TASK BRIEF:
Starting with the first line below, reproduce each line exactly until you have included the one bearing "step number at".

DATA EXCERPT:
....
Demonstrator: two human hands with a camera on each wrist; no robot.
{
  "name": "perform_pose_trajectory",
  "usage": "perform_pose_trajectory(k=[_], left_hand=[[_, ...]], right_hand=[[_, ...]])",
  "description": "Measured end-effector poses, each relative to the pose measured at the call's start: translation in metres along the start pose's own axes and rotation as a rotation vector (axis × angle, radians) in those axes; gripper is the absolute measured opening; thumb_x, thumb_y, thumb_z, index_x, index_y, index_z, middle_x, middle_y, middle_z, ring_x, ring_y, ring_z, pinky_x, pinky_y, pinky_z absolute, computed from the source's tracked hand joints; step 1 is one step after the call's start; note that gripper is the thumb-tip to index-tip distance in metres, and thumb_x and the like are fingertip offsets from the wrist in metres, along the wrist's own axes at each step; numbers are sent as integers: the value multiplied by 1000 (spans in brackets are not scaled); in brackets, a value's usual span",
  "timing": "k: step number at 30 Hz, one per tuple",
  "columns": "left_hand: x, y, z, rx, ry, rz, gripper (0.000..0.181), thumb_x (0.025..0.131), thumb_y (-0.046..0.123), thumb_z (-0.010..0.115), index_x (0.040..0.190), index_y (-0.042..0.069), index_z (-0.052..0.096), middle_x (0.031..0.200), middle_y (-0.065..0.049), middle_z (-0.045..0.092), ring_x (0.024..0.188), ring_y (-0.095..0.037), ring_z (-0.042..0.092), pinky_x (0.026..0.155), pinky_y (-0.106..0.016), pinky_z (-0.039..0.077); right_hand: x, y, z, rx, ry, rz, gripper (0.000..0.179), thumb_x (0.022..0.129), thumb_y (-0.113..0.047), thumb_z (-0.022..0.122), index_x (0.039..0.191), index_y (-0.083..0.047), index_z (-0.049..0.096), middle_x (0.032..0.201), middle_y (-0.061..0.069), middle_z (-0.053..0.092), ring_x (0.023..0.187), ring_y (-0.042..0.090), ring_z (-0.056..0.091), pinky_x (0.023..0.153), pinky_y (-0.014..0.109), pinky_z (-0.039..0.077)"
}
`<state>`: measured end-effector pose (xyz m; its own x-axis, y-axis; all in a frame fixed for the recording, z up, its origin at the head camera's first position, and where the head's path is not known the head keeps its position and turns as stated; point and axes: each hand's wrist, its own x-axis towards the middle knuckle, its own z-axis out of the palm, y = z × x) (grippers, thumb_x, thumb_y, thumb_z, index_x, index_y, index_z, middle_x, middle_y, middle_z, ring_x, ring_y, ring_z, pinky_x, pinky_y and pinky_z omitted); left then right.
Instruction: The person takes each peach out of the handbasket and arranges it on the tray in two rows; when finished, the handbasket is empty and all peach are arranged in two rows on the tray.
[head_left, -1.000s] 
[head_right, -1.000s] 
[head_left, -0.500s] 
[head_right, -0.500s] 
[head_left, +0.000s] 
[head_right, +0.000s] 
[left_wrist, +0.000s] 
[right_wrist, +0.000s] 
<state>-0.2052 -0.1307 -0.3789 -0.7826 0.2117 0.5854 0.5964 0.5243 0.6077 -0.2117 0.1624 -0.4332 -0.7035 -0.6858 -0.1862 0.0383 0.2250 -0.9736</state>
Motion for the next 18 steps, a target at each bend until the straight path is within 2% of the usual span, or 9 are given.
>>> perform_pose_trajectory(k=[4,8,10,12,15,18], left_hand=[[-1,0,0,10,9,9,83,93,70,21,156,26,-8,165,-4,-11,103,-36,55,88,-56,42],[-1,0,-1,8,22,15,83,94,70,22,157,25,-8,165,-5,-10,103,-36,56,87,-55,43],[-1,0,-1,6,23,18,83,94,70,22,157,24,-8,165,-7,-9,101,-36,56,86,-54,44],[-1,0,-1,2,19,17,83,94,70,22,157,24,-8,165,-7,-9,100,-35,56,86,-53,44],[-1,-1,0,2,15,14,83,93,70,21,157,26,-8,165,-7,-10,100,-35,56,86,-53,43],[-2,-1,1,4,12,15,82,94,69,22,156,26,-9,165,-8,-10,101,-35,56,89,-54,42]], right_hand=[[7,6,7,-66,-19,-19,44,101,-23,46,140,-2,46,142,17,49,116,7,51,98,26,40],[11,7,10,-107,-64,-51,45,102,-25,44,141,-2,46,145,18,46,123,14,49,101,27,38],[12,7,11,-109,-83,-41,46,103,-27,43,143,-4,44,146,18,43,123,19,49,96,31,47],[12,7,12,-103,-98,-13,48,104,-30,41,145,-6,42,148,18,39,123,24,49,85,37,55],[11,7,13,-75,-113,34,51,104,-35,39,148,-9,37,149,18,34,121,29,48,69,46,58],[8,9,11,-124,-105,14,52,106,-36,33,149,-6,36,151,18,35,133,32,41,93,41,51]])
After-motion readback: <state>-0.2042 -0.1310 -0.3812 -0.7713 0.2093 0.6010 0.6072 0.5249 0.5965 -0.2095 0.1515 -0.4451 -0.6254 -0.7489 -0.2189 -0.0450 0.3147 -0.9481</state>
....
RESULT OF THIS EXERCISE:
Demonstrator: two human hands with a camera on each wrist; no robot.
{
  "name": "perform_pose_trajectory",
  "usage": "perform_pose_trajectory(k=[_], left_hand=[[_, ...]], right_hand=[[_, ...]])",
  "description": "Measured end-effector poses, each relative to the pose measured at the call's start: translation in metres along the start pose's own axes and rotation as a rotation vector (axis × angle, radians) in those axes; gripper is the absolute measured opening; thumb_x, thumb_y, thumb_z, index_x, index_y, index_z, middle_x, middle_y, middle_z, ring_x, ring_y, ring_z, pinky_x, pinky_y, pinky_z absolute, computed from the source's tracked hand joints; step 1 is one step after the call's start; note that gripper is the thumb-tip to index-tip distance in metres, and thumb_x and the like are fingertip offsets from the wrist in metres, along the wrist's own axes at each step; numbers are sent as integers: the value multiplied by 1000 (spans in brackets are not scaled); in brackets, a value's usual span",
  "timing": "k: step number at 30 Hz, one per tuple",

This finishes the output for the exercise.